**Collected material**

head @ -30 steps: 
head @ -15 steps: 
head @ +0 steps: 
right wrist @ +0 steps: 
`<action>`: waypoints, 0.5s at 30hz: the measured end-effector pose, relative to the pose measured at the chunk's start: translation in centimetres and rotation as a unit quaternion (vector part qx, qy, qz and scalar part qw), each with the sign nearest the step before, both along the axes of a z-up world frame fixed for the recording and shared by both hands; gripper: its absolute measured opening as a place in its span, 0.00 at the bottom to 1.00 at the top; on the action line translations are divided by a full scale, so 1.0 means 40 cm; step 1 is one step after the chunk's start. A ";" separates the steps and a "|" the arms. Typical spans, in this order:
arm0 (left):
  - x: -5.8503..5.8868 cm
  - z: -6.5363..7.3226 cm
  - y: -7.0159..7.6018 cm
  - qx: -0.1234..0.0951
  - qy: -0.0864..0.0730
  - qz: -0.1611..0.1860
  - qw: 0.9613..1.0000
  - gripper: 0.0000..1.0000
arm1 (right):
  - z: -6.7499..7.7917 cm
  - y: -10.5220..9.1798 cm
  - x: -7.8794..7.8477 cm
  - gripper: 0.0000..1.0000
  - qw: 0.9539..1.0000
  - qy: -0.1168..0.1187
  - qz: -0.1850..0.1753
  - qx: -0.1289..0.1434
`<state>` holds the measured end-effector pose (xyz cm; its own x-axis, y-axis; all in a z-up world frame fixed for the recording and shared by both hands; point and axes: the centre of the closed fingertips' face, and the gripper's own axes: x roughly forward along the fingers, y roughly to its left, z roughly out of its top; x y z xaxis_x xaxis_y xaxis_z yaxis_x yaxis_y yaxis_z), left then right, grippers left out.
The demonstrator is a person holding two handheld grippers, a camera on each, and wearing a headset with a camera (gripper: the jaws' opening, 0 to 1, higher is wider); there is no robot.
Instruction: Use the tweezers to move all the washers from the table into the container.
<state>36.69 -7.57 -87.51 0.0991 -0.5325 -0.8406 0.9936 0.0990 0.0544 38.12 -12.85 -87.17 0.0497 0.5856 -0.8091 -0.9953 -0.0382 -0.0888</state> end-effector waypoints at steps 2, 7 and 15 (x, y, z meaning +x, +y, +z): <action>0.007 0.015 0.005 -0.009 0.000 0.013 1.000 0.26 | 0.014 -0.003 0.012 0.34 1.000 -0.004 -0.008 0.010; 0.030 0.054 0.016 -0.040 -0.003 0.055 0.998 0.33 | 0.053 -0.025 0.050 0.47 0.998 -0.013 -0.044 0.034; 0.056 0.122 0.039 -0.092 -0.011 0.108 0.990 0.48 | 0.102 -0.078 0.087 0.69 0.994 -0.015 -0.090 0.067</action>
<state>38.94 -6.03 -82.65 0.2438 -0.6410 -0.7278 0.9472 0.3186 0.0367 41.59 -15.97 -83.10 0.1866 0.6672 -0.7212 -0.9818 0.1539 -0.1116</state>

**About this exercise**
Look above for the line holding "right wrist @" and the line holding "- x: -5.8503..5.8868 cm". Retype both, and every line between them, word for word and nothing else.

**Written answer**
right wrist @ +0 steps: 
`<action>`: waypoints, 0.5s at 30hz: the measured end-effector pose, relative to the pose measured at the chunk's start: translation in centimetres and rotation as a unit quaternion (vector part qx, qy, qz and scalar part qw), each with the sign nearest the step before, both along the axes of a z-up world frame fixed for the recording and shared by both hands; gripper: its absolute measured opening as a place in its span, 0.00 at the bottom to 1.00 at the top; on the action line translations are divided by a full scale, so 1.0 means 40 cm; step 1 is one step after the chunk's start. A ";" separates the steps and a "|" the arms. Typical spans, in this order:
arm0 (left):
  - x: -5.8503..5.8868 cm

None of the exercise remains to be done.